- [Data provided]:

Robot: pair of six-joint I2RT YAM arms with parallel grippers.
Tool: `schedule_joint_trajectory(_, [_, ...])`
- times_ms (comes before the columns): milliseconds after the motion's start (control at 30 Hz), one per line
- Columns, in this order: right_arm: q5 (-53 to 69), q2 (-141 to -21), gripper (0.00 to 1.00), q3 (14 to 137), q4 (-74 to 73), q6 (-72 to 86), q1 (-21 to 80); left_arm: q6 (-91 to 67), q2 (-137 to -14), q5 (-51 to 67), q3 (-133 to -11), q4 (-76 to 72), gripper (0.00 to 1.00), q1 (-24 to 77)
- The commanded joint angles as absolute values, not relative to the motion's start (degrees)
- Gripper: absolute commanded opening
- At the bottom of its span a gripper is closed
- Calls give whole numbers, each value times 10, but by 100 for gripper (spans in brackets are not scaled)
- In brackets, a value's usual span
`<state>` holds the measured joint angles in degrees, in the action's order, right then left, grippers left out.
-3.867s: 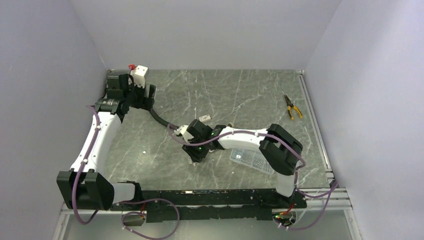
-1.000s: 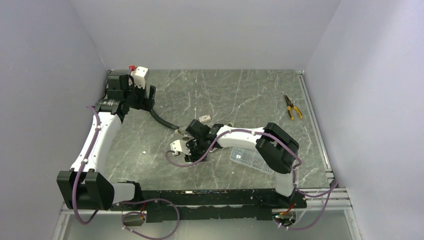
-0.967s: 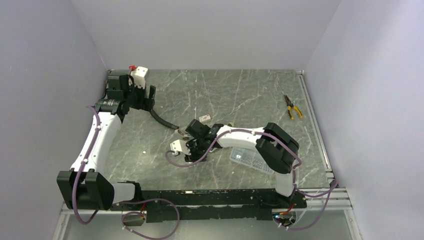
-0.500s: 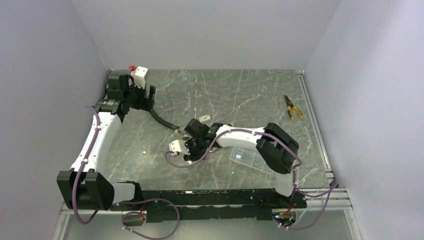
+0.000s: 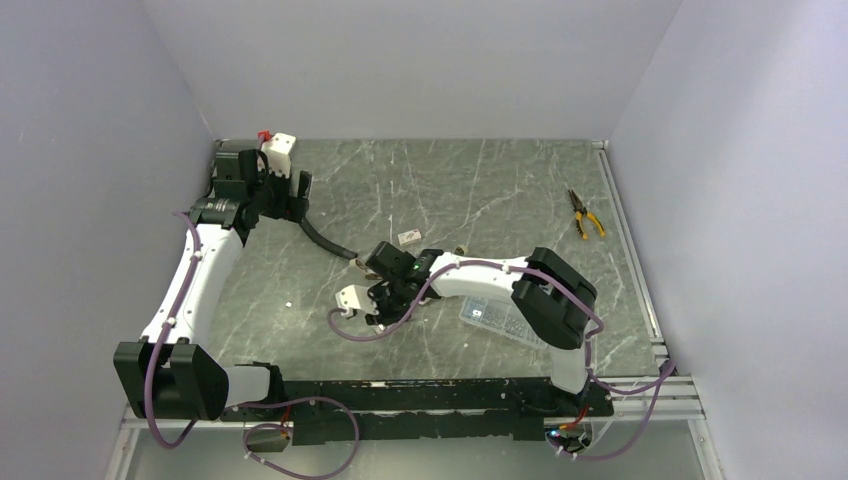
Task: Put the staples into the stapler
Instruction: Pick up the staple from the staple box.
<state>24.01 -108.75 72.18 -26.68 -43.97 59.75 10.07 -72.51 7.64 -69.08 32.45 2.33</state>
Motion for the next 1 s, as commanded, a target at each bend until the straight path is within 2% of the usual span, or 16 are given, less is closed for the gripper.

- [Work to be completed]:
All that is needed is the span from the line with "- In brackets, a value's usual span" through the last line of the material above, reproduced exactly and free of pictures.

- [Exercise result]:
- In brackets, a value's usual span
`<state>` holds the measured joint angles in degrees, in the action's order, right then left, grippers left out.
-3.867s: 
-1.000s: 
-0.967s: 
-0.500s: 
+0.000s: 
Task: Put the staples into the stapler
Instruction: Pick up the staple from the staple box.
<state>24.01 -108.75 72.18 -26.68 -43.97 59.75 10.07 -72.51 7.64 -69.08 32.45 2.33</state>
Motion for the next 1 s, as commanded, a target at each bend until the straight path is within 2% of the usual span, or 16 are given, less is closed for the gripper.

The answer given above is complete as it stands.